Records contained in a dataset:
>>>>>

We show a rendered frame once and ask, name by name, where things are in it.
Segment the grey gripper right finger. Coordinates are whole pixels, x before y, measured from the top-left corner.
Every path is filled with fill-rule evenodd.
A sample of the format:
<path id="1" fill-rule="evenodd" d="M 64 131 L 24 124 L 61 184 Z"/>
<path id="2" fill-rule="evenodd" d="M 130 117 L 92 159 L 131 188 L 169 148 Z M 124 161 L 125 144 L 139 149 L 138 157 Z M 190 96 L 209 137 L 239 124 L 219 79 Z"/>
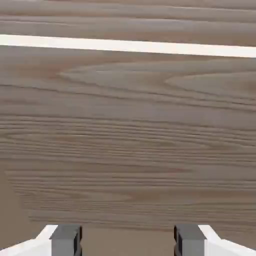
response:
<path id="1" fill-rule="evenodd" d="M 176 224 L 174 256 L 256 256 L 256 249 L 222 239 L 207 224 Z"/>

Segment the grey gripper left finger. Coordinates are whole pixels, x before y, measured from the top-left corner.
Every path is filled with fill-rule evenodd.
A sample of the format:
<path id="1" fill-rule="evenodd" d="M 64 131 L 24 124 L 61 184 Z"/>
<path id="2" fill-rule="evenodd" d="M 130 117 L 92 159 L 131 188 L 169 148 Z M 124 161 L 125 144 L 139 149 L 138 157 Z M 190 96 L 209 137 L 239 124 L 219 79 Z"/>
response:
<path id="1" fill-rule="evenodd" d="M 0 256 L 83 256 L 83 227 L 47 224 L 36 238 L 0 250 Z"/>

<<<<<
>>>>>

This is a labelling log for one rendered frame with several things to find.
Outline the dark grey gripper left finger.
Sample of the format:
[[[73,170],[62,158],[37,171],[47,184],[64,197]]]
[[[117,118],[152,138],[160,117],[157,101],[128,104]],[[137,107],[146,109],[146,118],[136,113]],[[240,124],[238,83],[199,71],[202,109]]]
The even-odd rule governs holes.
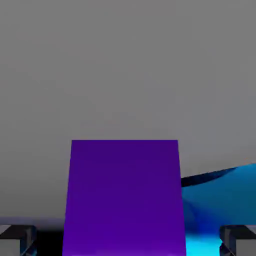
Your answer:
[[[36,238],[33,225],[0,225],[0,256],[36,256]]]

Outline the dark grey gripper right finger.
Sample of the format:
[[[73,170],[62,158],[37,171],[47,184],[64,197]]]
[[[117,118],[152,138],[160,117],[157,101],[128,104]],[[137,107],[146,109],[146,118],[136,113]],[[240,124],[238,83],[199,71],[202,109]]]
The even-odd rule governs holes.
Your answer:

<<<<<
>>>>>

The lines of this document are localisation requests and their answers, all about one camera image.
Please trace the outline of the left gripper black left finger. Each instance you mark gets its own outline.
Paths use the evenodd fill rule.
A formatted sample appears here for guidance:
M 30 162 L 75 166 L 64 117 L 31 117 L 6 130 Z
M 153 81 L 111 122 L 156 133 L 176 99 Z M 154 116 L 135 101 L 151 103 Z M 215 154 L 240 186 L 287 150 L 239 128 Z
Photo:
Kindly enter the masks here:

<<<<<

— Assigned task —
The answer needed is a single number: how many lines in the records above hold the string "Segment". Please write nothing else.

— Answer to this task —
2